08:試合開始!
「08:試合開始!」
腕試しがてら、十人で一年生チームと一戦交えた。
初戦だけあってどちらのチームも動きが固く、両チームのサッカー部員だけがうまく動いているだけだった。そのためサッカー部が一人しかいない我がチームは見事に中央から突破され続けざまに二点を失っていた。
「おい、結城。下がって守った方がいいんじゃないか」
「ああ、そうしようと思っていたんだ。代わりに空がトップに入って空の場所に玉梓のどっちかが入れ」
「了解っ。俺が前に出るぜ」
フォーメーションに変更を加え、残り八分間で逆転を目指す。
ドリブル突破できる結城がディフェンスに入ることは最初から考えていたが、最終兵器として三年生チームと当たるまで使わないつもりだった。だが、それよりもかなり格下の相手にてこずっているのではしょうがない。結城もそれに気付いて作戦を少し早めたのだが、新たな発見もそこにはあった。

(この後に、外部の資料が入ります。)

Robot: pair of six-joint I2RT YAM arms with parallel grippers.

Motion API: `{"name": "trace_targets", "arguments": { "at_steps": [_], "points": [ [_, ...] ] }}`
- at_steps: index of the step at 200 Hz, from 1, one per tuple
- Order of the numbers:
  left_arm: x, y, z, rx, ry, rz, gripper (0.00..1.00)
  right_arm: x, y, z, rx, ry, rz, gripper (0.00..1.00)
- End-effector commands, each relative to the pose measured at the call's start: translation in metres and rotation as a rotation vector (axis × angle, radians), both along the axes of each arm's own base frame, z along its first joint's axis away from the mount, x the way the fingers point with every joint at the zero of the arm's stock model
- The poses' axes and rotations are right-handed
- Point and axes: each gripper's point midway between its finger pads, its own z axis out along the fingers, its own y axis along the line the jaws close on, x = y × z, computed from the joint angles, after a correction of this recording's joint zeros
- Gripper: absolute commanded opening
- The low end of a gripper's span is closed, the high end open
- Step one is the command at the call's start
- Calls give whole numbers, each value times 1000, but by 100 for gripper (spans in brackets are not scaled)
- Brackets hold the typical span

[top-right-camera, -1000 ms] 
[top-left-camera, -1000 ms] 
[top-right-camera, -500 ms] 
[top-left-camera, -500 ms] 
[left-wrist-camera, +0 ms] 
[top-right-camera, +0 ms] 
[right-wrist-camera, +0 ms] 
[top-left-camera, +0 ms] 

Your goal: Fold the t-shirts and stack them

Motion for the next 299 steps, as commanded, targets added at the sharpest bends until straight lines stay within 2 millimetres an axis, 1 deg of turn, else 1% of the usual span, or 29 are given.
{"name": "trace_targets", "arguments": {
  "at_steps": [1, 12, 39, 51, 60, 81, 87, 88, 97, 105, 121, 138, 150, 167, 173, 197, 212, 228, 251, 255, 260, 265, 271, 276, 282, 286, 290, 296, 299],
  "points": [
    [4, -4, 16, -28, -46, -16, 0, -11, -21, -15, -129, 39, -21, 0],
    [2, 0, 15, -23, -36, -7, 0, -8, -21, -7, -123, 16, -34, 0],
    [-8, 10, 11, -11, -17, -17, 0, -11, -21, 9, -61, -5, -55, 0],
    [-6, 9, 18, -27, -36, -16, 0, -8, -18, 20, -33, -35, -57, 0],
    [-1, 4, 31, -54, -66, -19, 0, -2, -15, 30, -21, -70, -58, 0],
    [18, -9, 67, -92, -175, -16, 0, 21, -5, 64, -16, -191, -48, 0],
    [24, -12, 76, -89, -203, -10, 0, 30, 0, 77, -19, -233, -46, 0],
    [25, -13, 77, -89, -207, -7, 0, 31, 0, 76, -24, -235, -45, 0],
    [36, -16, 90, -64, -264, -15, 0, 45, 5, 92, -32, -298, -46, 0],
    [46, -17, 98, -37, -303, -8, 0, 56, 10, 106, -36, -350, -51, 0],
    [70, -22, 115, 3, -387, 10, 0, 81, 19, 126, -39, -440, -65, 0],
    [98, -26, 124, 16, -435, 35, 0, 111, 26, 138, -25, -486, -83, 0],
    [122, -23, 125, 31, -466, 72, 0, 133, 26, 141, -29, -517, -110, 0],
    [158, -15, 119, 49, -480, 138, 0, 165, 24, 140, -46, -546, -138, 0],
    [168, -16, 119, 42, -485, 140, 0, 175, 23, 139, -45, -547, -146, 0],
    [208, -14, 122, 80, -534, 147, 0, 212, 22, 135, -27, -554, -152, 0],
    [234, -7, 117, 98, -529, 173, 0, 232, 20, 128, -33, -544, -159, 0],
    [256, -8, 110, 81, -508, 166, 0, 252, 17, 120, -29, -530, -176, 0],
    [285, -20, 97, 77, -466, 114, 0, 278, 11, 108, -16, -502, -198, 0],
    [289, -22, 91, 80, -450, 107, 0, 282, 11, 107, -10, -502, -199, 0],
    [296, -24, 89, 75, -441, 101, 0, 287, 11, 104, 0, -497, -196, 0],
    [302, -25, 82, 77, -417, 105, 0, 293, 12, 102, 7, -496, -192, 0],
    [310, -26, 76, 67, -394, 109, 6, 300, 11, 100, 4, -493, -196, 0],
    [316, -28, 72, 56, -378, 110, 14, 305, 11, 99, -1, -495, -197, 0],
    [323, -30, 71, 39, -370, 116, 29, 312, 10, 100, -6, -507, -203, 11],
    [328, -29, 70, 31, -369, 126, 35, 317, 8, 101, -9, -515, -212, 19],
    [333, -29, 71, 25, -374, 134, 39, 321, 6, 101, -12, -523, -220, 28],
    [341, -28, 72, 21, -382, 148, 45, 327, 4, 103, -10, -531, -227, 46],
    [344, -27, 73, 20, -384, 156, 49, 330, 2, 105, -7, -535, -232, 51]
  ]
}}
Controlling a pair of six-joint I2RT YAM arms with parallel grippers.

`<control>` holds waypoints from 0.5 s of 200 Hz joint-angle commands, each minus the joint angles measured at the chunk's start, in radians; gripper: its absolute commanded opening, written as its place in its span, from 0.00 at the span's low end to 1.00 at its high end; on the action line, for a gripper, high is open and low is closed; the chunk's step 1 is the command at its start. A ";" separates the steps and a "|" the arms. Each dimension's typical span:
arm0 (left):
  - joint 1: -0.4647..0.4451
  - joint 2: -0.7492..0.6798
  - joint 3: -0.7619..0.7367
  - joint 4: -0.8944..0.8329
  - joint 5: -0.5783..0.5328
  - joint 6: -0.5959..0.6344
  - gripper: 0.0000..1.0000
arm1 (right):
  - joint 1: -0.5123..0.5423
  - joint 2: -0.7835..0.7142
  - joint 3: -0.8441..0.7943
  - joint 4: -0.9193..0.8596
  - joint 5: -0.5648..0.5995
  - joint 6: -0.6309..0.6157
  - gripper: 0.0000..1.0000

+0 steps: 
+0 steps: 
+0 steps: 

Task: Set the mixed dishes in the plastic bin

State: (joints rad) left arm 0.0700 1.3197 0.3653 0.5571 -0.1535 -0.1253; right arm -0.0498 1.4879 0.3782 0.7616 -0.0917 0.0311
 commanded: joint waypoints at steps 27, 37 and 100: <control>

一年相手なら問題なく結城はボールを奪って一人で中盤まで持っていった。ドリブルだけ突破で三十メートル、三、四人を抜き去った。そして玉梓彼方にパスをして更に前線へ上がっていく。
それに合わせてキック力のある彼方が一直線にボールを蹴り飛ばした。
風に揺れるゴールネットは、不規則に波を打ち。ふわりとネットにからめとられたボールはゴールの中に転がっていた。彼方の蹴ったボールがそのまま相手チームのゴールに突き刺さったのだ。
「よっし、一点返した!」
一番後ろの位置にいる平田宗次がガッツポーズをしてチーム内のムードが一気に変わった。
続けざまにナルがボールを奪い、上がり気味の結城にパスが通った。そこからは結城の本領発揮。まさかの失点で混乱している中をかいくぐるように抜いてゆき。あっという間にゴール前までいってしまった。素人キーパー相手にサッカー部のレギュラーが外すわけもなく同点に追いつき。もう一点結城がダメ押しで叩きこんでその試合はなんとか勝利することができた。
「すごいね、かなちゃん。わたしにはあんなとんでもないこと出来ないかな」
「いや、みはてが彼方みたいになってもらっても……全っ然、嬉しくねぇーな」
「あのくらい楽勝だろ。大抵のスポーツは見てるだけで体が覚えてくるからな!」
「ナイスプレイ! 噂通りの三人組だ!」
十年来の逸材に出会えてテンションの高い結城とナルを含めた三人組が少しだけ仲良くなって一試合目は失点2、勝ち点3を得て終了した。